● **Task details**:
Give the number of lines in the records below that include the word "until", and add nothing to it.

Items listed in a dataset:
*** Begin section ***

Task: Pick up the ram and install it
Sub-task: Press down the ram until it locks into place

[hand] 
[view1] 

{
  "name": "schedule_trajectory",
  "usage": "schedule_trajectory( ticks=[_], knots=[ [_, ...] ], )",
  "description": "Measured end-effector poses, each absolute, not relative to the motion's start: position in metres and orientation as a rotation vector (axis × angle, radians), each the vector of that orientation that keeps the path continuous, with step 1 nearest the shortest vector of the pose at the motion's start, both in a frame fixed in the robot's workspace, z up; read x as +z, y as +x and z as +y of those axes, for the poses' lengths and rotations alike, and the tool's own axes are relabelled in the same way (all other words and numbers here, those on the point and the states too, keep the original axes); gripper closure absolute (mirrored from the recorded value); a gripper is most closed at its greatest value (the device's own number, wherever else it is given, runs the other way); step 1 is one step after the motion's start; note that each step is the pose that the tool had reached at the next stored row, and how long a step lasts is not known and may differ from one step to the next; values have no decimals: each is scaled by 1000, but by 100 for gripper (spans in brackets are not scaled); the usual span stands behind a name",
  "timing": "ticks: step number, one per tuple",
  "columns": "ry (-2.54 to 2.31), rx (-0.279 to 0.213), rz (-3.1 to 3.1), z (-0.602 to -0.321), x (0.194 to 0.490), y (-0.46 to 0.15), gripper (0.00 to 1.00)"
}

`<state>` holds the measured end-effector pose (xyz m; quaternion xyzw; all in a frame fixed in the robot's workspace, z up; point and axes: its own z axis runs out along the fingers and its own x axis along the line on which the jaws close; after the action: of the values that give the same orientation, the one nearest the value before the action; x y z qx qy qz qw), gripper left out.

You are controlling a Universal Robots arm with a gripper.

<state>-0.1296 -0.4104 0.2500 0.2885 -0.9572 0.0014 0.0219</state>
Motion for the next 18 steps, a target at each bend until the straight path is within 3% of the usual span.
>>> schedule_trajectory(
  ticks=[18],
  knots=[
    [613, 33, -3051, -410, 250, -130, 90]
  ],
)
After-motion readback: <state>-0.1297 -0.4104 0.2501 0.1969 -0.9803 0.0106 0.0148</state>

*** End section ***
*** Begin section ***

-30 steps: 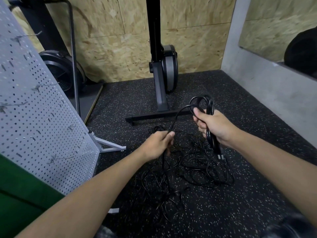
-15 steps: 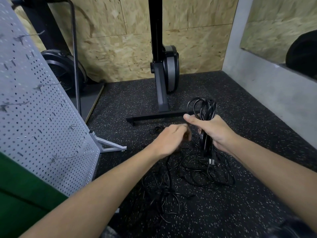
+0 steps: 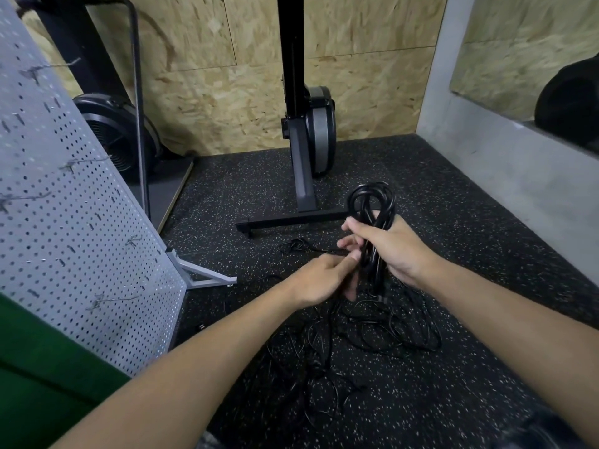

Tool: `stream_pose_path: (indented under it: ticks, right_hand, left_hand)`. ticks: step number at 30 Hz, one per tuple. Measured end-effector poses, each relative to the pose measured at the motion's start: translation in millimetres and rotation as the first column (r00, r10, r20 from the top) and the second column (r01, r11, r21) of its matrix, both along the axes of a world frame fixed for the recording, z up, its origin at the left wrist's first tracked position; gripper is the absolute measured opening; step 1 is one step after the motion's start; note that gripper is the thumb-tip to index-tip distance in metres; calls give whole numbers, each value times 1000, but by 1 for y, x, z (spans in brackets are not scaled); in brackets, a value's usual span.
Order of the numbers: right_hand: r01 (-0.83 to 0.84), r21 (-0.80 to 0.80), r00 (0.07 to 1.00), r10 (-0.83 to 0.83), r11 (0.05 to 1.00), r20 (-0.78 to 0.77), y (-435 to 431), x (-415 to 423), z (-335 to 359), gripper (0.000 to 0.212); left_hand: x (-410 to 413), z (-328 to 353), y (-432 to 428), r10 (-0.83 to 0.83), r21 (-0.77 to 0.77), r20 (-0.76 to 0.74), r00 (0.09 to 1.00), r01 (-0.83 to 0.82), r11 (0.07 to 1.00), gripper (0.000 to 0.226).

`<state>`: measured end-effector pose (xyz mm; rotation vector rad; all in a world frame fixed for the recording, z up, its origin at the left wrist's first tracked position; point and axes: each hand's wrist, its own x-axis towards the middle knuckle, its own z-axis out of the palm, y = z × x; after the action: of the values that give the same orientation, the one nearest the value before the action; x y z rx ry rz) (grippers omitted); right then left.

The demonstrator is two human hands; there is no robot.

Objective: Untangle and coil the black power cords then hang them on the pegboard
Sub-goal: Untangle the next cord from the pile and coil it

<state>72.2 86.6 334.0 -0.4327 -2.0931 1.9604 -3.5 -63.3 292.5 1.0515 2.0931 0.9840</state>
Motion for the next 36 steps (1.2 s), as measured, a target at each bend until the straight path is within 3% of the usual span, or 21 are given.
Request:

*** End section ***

● **Output below**:
3